*** Source data ***

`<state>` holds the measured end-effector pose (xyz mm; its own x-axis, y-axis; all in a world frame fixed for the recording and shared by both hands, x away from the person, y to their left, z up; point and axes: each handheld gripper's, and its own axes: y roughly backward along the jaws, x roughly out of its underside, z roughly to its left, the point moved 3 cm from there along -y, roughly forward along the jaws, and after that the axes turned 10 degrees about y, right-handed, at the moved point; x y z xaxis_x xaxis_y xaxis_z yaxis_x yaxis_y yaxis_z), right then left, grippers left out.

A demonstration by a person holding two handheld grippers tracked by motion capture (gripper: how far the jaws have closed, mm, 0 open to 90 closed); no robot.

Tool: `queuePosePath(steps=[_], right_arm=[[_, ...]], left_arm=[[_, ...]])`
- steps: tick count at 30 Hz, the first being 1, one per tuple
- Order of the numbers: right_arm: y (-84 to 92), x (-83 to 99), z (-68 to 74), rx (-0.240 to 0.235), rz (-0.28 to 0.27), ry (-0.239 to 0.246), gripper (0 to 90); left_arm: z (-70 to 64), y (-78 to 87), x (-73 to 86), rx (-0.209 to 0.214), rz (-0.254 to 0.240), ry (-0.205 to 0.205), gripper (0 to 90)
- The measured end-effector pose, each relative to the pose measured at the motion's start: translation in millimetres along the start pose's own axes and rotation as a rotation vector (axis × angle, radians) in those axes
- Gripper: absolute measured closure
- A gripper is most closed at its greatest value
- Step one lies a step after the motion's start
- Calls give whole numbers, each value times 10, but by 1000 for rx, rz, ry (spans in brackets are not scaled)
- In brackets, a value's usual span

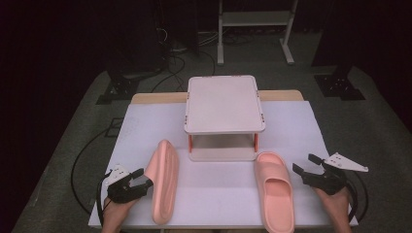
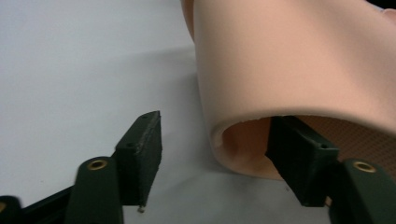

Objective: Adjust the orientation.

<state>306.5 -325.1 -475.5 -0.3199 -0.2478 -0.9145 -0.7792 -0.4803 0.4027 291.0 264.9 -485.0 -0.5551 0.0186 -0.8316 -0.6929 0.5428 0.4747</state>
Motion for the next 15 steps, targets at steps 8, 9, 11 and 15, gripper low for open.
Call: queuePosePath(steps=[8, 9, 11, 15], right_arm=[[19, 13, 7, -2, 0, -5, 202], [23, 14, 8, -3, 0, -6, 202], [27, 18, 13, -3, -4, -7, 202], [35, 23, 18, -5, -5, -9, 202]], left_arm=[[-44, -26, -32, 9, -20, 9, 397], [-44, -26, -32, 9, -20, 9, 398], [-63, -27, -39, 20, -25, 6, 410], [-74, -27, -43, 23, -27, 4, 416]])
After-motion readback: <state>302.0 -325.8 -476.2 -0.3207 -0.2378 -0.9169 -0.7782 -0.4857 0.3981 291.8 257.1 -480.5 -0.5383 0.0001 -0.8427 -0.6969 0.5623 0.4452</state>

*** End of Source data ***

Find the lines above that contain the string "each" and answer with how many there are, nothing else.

> _Task response_
3